EXERCISE => Scan the records below for the word "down" and give only the number of lines that hold it.

══════

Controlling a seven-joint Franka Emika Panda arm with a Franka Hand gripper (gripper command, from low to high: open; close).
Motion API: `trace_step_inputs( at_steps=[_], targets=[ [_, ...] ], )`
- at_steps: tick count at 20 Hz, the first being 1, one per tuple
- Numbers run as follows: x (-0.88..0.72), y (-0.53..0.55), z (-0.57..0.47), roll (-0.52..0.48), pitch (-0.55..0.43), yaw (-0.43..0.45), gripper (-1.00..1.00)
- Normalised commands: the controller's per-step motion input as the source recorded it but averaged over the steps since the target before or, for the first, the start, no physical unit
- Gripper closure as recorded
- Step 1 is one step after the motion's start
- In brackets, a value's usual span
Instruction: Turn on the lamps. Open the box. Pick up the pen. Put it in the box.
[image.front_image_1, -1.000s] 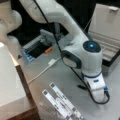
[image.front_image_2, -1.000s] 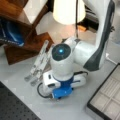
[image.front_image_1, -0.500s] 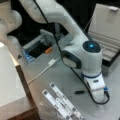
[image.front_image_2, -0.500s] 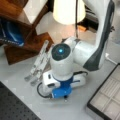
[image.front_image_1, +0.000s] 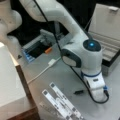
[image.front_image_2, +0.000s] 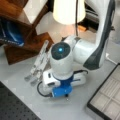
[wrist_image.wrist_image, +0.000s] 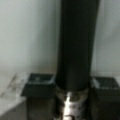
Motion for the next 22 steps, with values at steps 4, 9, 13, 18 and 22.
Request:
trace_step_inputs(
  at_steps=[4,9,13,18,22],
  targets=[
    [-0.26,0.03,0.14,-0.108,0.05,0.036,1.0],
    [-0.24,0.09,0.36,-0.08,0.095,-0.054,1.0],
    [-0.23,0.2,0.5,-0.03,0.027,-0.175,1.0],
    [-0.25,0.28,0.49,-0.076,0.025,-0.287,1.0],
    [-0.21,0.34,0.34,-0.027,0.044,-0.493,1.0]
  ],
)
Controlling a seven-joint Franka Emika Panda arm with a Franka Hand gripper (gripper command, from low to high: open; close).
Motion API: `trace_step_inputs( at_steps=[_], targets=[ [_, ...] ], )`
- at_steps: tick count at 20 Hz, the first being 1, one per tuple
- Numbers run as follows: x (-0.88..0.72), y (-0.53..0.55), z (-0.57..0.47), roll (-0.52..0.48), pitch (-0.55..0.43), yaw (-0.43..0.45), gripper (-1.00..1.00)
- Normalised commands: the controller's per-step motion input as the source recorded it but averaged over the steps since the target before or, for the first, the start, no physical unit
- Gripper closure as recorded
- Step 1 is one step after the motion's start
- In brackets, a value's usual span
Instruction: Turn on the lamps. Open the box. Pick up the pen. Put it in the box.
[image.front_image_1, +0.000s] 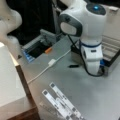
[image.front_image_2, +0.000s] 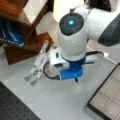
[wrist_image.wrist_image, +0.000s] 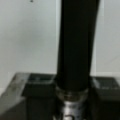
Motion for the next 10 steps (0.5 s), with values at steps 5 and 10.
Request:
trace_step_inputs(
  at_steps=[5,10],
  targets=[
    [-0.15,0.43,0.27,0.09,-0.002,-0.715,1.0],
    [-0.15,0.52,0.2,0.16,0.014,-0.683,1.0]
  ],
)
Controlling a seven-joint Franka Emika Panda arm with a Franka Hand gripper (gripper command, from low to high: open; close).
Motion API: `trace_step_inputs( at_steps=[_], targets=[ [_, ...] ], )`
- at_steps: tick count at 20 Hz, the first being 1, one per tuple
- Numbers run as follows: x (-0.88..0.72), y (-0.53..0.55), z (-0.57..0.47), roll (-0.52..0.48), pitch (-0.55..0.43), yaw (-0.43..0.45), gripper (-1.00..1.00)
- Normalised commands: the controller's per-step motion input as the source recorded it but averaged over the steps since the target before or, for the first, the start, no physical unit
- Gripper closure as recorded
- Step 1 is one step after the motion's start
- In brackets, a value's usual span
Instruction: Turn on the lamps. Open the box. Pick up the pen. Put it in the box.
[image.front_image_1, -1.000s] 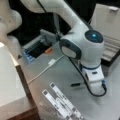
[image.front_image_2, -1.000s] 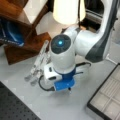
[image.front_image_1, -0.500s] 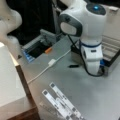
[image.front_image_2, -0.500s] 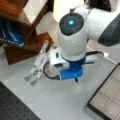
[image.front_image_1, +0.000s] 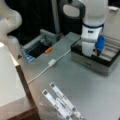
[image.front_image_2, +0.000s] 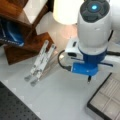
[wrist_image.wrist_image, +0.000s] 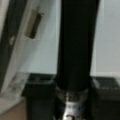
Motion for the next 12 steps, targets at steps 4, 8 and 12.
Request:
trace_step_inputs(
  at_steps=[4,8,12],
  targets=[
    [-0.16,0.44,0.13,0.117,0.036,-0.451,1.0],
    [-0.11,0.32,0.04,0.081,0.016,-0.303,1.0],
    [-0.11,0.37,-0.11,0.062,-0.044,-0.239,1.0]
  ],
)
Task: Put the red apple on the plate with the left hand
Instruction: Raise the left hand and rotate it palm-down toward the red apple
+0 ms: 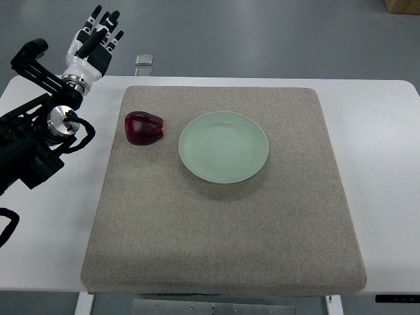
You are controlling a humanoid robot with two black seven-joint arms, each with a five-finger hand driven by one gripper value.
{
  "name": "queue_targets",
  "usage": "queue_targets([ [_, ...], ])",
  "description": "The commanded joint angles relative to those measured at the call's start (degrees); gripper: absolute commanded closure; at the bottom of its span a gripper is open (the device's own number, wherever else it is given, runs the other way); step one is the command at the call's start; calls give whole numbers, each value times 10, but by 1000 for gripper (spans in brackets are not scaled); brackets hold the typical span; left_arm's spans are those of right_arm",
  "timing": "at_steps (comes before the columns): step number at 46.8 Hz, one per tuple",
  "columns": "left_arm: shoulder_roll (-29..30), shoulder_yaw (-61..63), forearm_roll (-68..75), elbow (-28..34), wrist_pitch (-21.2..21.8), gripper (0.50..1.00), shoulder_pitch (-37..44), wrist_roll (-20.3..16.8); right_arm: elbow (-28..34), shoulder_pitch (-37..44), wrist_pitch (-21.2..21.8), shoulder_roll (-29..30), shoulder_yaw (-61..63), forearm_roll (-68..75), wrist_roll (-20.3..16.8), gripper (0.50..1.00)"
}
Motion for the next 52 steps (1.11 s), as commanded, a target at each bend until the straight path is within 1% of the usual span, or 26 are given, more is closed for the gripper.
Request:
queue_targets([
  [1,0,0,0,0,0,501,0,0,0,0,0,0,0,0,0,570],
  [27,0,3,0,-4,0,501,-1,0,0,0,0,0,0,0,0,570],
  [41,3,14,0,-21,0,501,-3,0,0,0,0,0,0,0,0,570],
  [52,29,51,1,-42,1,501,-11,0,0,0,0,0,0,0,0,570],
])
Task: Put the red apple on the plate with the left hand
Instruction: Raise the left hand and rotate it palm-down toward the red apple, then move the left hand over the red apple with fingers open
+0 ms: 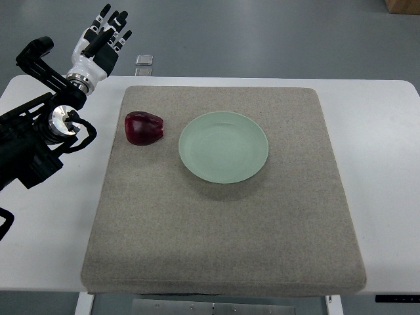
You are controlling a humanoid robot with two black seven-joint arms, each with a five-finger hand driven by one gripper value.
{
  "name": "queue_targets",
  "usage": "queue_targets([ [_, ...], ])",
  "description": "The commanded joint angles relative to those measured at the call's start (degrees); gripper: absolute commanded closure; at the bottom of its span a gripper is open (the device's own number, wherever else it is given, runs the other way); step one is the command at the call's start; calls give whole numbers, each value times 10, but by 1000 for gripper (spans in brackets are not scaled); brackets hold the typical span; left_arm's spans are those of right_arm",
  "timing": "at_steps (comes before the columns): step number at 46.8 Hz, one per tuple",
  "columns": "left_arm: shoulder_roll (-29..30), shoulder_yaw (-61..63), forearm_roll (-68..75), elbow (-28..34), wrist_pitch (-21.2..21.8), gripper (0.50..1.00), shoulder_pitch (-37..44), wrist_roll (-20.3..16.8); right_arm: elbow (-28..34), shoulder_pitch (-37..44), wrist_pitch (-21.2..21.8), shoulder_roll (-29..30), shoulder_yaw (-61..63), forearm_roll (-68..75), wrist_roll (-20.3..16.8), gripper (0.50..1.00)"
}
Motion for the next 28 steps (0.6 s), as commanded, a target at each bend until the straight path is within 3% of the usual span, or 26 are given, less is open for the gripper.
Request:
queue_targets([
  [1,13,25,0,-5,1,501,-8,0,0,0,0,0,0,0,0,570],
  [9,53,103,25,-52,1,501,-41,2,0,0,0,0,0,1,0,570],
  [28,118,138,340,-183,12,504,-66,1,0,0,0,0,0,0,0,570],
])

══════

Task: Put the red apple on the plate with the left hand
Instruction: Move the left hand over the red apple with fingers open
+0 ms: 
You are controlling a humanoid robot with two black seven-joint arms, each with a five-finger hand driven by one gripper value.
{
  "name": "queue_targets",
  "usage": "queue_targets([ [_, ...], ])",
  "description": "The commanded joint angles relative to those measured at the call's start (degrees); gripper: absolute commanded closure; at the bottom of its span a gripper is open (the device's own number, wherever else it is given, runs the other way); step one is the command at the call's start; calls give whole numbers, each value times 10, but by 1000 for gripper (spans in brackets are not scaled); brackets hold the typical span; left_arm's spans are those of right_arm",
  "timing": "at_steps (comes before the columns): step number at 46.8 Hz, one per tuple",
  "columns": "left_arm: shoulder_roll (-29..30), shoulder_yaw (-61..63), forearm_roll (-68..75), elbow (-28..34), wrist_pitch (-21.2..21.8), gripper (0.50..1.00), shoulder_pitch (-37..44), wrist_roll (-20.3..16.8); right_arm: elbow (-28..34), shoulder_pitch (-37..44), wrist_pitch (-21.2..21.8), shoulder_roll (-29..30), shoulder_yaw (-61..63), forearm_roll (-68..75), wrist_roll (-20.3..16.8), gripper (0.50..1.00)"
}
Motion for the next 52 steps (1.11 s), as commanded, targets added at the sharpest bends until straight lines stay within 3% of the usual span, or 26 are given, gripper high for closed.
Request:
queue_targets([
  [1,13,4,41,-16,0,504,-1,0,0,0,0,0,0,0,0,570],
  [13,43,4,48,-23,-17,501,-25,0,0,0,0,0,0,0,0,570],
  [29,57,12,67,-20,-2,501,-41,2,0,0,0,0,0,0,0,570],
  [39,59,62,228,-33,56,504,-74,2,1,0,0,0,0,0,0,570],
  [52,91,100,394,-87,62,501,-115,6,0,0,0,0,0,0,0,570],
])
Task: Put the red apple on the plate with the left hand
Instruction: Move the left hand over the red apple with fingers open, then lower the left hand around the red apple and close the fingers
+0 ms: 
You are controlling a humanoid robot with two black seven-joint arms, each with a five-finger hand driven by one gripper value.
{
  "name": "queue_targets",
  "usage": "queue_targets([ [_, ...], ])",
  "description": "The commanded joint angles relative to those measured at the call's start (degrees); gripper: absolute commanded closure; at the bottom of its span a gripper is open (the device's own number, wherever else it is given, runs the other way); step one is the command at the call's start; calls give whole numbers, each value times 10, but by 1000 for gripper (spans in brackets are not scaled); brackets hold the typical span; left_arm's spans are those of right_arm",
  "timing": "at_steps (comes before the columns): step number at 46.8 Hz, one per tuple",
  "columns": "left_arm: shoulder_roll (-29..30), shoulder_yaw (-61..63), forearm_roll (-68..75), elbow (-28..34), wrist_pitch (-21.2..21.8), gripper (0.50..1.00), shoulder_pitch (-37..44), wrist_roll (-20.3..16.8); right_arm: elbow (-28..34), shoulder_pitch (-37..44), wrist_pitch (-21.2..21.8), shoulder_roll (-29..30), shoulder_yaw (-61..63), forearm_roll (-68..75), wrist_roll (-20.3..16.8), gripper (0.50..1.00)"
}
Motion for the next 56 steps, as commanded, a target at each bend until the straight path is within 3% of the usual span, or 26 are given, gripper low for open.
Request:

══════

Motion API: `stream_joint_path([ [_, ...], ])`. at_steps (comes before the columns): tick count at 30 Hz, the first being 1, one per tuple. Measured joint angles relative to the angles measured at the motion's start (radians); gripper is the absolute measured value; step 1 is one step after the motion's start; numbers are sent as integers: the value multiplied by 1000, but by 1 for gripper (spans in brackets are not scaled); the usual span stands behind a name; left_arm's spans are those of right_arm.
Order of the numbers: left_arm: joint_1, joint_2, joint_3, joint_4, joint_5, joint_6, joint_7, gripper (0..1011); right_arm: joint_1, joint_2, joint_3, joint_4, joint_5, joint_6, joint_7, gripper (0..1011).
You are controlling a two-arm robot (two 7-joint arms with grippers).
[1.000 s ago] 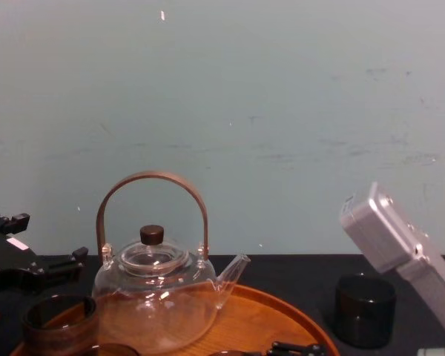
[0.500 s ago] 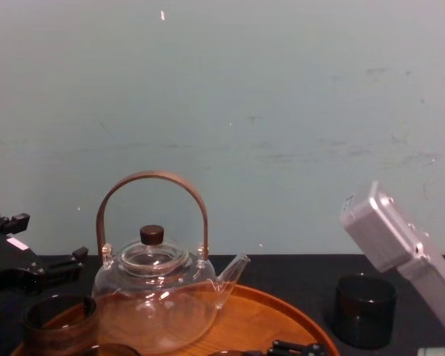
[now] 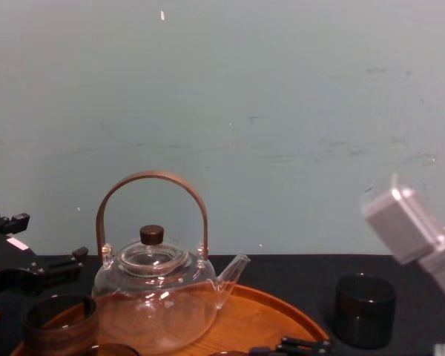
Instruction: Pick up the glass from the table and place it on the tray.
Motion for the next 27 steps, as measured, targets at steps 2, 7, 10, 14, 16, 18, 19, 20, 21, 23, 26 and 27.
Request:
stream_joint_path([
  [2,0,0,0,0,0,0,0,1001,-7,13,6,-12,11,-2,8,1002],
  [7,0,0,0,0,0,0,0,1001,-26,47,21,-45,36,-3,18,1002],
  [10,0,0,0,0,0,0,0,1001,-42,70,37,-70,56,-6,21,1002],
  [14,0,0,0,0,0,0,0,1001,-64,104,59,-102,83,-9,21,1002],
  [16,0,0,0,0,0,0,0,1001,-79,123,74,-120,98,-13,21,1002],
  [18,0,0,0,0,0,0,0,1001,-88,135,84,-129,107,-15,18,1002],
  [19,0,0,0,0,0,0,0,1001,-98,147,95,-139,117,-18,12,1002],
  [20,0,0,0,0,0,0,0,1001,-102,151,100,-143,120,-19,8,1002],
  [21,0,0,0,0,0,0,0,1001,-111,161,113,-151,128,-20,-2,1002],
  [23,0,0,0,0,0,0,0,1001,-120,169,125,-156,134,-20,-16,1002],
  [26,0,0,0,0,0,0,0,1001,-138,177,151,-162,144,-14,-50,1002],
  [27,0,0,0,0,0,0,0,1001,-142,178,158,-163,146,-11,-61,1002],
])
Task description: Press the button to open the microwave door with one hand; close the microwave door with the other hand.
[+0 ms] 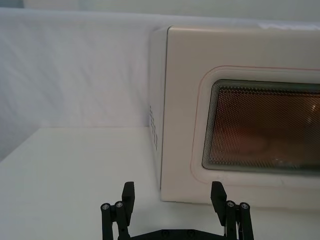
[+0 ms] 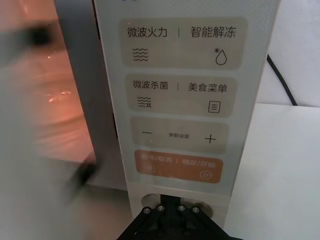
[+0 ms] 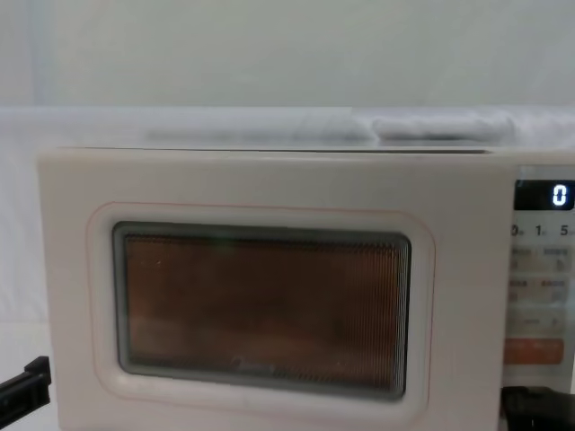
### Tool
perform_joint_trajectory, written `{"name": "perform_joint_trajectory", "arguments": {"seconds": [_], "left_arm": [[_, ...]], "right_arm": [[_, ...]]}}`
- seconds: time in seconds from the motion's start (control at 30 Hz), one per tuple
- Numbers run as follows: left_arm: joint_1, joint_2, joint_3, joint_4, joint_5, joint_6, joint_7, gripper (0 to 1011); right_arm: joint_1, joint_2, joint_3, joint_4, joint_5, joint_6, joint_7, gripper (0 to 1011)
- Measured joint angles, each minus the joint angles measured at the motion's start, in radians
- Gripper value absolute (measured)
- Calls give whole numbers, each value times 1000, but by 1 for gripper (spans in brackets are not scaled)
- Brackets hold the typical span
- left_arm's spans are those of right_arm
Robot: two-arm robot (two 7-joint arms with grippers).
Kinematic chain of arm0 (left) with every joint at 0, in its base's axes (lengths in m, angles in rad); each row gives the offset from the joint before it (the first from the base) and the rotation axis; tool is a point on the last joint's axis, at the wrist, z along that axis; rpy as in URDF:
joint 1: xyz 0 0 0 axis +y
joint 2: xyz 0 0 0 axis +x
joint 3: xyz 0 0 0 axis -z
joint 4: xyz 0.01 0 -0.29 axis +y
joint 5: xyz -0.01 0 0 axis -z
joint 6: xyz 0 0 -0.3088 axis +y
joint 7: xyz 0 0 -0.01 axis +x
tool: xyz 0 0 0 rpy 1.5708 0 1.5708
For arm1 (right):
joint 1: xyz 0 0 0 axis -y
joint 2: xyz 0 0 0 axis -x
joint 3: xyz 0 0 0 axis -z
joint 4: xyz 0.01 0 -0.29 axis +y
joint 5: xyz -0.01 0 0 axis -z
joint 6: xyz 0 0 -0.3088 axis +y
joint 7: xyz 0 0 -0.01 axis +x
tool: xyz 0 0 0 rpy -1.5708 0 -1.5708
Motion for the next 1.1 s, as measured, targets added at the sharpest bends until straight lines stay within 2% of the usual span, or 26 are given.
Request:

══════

RESULT OF THIS EXERCISE => 2